The ministry’s local strategy is equally broad. The National Talent Management Program for Film, known as MTN, is designed to create structured career pathways for filmmakers from regional areas – an explicit effort to ensure that Indonesia’s screen industry does not consolidate around Jakarta. Zon is emphatic that geographic inclusivity is not just a cultural principle but a competitive one. Indonesia is a country of 1,340 ethnic groups, more than 17,000 islands, and 718 local languages – representing roughly 10% of the world’s linguistic heritage – and Zon argues that the richness of that regional storytelling is precisely what differentiates Indonesian cinema internationally.

“The more authentic a story is, the more universal its emotional resonance can become,” he says. On the question of whether local cultural specificity conflicts with global marketability, he dismisses the framing entirely. The two goals, he argues, reinforce one another.

Zon sees the current generation of Indonesian filmmakers as evidence of that. He points to a cohort increasingly willing to engage with social, political, environmental, and historical material – identity, inequality, urbanization, gender – with honesty and nuance. “What we are seeing now is the emergence of a generation of filmmakers who are technically skilled, globally connected, and culturally grounded at the same time,” he says. “That combination gives Indonesian cinema a stronger voice both domestically and internationally.”

On streaming, Zon rejects the framing of platforms as a threat to theatrical culture, instead describing them as complementary. Streaming has expanded access to Indonesian stories and connected local content with younger and international audiences, he says, while cinema halls remain culturally distinct – collective spaces that preserve the communal dimension of film as an art form. The ministry’s priority, he adds, is building a balanced ecosystem where both can grow in parallel.

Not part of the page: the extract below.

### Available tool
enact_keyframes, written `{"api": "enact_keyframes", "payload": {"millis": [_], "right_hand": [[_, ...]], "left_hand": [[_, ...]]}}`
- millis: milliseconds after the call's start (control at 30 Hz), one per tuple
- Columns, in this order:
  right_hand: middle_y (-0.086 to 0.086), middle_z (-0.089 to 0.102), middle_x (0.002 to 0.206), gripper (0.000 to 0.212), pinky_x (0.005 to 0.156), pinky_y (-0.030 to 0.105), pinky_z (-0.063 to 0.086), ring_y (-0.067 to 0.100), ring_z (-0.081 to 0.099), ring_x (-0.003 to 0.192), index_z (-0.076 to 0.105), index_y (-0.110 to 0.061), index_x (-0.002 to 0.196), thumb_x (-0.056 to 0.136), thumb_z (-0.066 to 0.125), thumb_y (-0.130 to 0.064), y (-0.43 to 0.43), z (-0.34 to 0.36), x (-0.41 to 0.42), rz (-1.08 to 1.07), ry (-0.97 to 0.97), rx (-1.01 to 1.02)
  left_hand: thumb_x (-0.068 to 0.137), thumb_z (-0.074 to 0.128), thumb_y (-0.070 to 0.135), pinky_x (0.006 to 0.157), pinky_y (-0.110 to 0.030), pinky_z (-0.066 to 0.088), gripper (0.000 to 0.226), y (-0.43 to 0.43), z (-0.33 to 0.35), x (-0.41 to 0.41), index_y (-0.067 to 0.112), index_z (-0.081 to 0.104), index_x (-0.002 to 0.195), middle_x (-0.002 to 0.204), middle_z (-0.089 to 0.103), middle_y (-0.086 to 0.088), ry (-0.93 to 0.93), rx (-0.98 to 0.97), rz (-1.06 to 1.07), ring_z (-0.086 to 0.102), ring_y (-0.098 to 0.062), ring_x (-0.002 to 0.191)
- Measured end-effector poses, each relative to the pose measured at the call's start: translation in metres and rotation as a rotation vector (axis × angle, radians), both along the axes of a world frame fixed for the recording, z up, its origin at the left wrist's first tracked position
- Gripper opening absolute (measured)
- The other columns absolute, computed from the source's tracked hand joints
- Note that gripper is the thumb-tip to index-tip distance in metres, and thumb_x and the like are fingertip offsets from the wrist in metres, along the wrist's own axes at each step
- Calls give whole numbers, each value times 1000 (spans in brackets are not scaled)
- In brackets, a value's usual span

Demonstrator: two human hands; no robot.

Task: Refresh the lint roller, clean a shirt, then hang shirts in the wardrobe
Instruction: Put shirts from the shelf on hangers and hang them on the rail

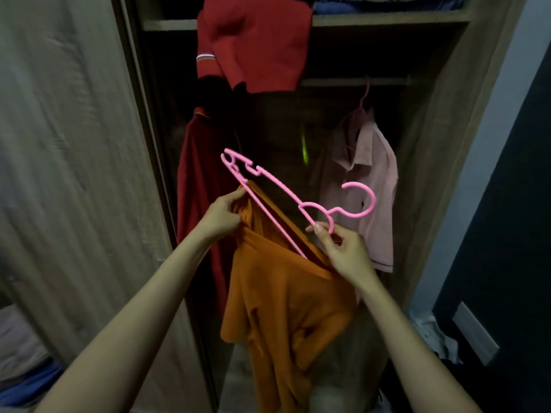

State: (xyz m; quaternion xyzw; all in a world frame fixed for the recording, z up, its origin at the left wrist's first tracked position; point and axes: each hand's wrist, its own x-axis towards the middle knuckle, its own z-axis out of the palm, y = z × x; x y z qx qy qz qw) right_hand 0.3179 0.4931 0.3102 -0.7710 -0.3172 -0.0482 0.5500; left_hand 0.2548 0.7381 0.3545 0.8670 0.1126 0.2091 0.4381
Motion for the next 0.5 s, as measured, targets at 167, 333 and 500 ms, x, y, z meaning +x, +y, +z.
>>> {"api": "enact_keyframes", "payload": {"millis": [167,333,500], "right_hand": [[-15,67,81,19,63,9,41,-12,60,70,68,-34,91,95,49,-35,-24,15,10,67,-14,-200],[-9,69,79,23,63,13,43,-8,62,65,71,-28,93,94,50,-37,-40,25,16,114,18,-295],[-7,71,79,22,63,12,43,-4,62,65,73,-29,90,92,53,-38,-47,24,23,168,-11,-412]], "left_hand": [[71,40,-14,56,-29,41,66,37,-10,0,29,71,110,60,56,0,8,-23,173,46,-18,54],[76,41,-17,67,-38,53,63,52,-5,-7,37,71,89,61,57,-6,35,-17,136,49,-23,60],[82,44,-17,62,-27,59,50,56,5,-15,15,72,107,88,68,2,88,7,40,63,-16,66]]}}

The rapid rise of microdramas, short-form storytelling, and creator economies is on Zon’s radar, particularly given Indonesia’s position as one of Asia’s most dynamic digital markets. He sees the format as a genuine entry point for emerging talent. On artificial intelligence, his position is careful. “AI is both an opportunity and a challenge, and our responsibility is to ensure that technology strengthens – rather than weakens – the creative ecosystem,” he says. Efficiency gains in editing, subtitling, visual development, and production logistics are welcome, he argues, but technology must support rather than displace the human creative labor that defines cinema’s cultural value. The ministry, he says, is developing policy frameworks to protect creative workers and intellectual property alongside innovation.

Looking five years out, Zon’s benchmark for success is specific: Indonesian films and series appearing consistently at major international festivals, wider global distribution, and Indonesia functioning as an attractive production hub for international collaborations – not only because of its landscapes and market scale, but because of the strength of its creative talent and cultural depth. He is equally insistent that growth must remain inclusive, reaching regional creators and independent voices alongside larger commercial productions.

“If we can build that ecosystem consistently,” he says, “Indonesia will not simply participate in the global screen industry; it will become an important and influential contributor to it.”